▶ [WHAT YOU SHOULD DO]:
Copy every line of the entries that has the string "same" in it.

▶ [Data excerpts]:
==============================
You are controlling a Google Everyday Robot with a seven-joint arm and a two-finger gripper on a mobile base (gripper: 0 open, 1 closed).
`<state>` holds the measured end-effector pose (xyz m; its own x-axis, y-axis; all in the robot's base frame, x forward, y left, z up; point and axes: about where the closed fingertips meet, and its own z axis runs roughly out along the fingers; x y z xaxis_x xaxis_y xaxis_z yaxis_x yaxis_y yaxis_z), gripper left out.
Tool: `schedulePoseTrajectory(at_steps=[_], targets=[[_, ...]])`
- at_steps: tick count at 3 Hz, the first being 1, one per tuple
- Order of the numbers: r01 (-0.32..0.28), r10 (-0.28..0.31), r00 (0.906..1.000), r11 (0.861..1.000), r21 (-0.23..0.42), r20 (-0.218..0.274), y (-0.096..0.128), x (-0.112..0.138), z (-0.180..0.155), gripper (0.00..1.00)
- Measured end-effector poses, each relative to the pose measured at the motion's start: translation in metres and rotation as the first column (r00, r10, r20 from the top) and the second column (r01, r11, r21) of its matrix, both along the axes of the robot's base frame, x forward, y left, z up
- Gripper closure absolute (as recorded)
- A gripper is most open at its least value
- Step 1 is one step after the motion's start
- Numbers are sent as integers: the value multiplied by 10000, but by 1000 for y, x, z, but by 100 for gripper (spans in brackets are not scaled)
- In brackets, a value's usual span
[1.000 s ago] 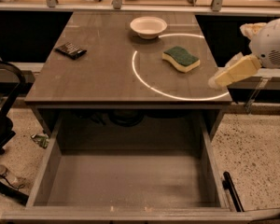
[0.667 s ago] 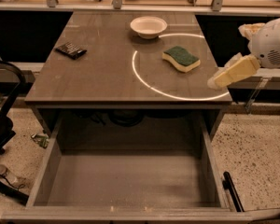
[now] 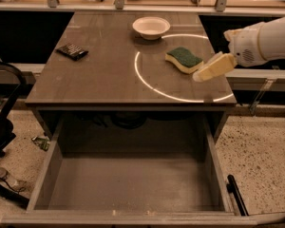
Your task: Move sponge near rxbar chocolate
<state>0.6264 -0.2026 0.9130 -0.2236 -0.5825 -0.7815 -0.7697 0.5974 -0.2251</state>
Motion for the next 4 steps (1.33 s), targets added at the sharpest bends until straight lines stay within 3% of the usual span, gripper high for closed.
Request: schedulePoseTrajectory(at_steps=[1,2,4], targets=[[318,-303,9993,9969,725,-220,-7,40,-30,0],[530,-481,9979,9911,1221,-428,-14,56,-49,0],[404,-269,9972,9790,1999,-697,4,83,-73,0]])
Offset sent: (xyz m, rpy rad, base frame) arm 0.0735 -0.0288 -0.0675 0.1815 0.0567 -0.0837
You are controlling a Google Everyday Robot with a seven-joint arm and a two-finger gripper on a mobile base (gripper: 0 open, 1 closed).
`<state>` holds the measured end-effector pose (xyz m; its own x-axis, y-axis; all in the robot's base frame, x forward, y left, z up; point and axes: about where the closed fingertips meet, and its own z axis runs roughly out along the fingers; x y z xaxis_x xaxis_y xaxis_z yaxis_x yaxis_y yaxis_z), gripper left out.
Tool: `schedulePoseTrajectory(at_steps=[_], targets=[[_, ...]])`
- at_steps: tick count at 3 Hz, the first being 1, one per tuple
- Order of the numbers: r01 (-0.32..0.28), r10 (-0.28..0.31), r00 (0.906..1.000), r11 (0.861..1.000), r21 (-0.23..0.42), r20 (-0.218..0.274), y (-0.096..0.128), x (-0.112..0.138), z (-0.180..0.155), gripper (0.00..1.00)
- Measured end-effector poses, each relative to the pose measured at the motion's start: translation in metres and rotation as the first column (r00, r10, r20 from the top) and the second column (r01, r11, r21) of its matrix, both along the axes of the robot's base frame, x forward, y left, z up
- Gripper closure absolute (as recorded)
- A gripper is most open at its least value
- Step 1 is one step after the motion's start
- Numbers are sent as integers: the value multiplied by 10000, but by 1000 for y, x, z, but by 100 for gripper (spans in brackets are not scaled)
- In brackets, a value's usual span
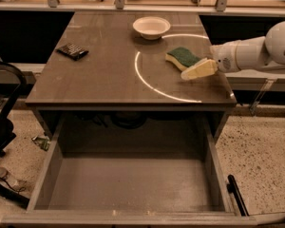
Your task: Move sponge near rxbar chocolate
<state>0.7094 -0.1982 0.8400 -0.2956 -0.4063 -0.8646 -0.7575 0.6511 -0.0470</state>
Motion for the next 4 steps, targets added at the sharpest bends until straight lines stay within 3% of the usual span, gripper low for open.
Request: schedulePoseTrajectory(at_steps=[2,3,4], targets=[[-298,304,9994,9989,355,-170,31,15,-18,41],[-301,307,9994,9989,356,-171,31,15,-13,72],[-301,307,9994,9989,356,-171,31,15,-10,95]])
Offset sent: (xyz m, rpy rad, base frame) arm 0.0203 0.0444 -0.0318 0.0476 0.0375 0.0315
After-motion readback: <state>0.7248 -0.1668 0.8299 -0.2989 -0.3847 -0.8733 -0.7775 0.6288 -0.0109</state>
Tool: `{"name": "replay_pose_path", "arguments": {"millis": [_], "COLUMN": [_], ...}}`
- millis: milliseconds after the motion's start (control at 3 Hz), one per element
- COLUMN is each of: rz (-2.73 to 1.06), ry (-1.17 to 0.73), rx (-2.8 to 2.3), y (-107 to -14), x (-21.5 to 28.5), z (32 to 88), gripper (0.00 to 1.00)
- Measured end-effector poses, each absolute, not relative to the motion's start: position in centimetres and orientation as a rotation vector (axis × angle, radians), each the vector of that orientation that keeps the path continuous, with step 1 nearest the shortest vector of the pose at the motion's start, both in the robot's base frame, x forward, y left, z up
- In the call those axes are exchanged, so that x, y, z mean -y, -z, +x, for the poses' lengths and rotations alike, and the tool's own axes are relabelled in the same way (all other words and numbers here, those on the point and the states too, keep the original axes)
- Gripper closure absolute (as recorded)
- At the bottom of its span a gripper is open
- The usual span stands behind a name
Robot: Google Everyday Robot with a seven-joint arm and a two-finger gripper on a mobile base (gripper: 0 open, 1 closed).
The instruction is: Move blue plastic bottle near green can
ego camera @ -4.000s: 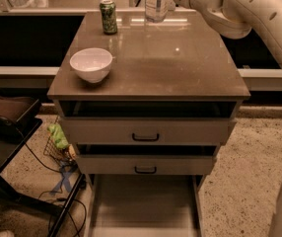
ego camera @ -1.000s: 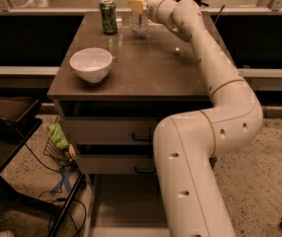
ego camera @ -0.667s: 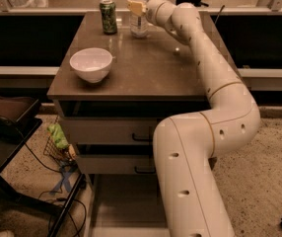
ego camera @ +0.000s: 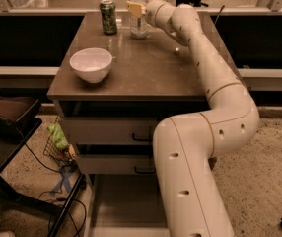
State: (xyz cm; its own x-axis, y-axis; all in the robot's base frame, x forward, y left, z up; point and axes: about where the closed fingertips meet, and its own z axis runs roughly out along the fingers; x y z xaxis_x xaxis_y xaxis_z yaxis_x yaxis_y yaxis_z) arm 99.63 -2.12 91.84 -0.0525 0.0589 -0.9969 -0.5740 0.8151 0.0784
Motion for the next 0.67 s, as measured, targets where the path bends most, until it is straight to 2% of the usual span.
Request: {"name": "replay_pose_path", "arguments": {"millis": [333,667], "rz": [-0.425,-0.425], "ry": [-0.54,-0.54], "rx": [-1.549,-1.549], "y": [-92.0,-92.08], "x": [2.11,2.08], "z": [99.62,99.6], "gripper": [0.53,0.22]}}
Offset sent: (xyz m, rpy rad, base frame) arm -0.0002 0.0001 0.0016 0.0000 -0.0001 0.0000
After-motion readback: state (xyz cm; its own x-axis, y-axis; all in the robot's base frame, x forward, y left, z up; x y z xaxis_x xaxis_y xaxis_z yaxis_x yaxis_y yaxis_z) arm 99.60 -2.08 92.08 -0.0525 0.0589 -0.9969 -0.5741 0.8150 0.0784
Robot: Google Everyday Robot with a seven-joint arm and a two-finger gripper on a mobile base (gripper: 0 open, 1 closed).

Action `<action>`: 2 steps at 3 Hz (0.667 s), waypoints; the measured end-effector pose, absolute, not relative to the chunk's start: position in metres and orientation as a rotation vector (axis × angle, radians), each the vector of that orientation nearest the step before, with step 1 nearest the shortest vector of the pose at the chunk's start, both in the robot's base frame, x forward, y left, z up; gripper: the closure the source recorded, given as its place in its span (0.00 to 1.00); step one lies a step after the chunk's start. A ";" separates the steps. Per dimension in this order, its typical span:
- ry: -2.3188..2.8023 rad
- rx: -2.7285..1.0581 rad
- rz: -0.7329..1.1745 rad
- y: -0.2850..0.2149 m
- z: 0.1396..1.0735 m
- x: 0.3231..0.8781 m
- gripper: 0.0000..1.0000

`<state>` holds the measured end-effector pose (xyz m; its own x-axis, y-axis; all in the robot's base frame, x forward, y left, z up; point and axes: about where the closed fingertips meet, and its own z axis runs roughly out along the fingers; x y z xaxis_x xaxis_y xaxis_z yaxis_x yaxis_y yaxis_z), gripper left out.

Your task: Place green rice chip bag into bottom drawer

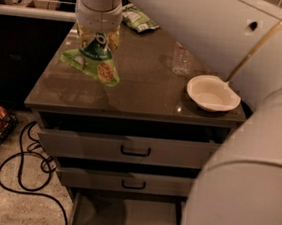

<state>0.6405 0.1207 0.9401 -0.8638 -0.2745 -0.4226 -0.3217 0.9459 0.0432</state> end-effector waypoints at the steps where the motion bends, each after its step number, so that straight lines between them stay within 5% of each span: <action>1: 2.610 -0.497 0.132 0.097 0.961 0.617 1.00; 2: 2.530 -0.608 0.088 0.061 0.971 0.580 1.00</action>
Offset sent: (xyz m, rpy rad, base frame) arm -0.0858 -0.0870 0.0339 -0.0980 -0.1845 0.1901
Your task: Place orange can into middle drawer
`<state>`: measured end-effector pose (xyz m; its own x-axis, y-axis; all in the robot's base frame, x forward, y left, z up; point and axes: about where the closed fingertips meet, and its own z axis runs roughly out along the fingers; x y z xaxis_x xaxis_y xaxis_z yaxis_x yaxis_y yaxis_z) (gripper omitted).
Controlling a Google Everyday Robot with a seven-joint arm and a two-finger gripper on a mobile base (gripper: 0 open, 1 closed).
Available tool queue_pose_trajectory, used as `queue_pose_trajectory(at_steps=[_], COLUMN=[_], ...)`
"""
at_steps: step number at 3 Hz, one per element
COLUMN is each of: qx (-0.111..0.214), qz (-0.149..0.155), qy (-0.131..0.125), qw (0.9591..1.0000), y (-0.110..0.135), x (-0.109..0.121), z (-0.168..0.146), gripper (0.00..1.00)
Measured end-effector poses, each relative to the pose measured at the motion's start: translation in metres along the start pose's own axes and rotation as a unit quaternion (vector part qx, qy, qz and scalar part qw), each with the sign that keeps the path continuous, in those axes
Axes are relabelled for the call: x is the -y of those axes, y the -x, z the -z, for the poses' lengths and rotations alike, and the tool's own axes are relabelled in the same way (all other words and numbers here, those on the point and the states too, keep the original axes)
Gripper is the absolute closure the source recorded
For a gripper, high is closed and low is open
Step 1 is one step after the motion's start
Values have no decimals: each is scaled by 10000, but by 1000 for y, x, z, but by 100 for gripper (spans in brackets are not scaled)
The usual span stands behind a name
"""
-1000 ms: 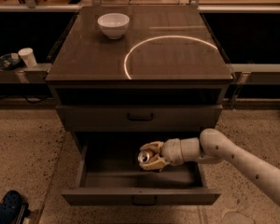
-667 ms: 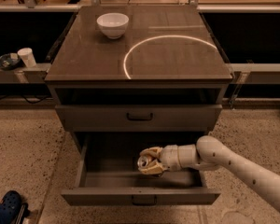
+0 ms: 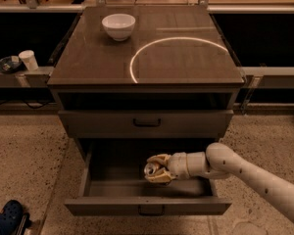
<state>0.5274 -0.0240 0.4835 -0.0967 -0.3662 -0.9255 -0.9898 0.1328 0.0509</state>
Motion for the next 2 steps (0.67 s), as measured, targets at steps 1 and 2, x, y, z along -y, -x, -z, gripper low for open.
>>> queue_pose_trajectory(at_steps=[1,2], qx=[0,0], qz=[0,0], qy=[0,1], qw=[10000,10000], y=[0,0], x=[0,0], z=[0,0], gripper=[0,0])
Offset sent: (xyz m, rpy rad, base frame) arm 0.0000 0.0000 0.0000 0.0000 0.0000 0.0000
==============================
▶ [WRITTEN ANSWER]:
- In the call those axes are exchanged, so that x, y, z mean -y, -z, +x, for the poses' lengths and rotations alike, and the tool's own axes are relabelled in the same way (all other words and numbers here, those on the point and the states too, keep the original axes)
Axes are relabelled for the call: x is the -y of those axes, y the -x, z the -z, for the poses' lengths and rotations alike, and the tool's own axes are relabelled in the same way (all other words and numbers here, those on the point and the states too, keep the original axes)

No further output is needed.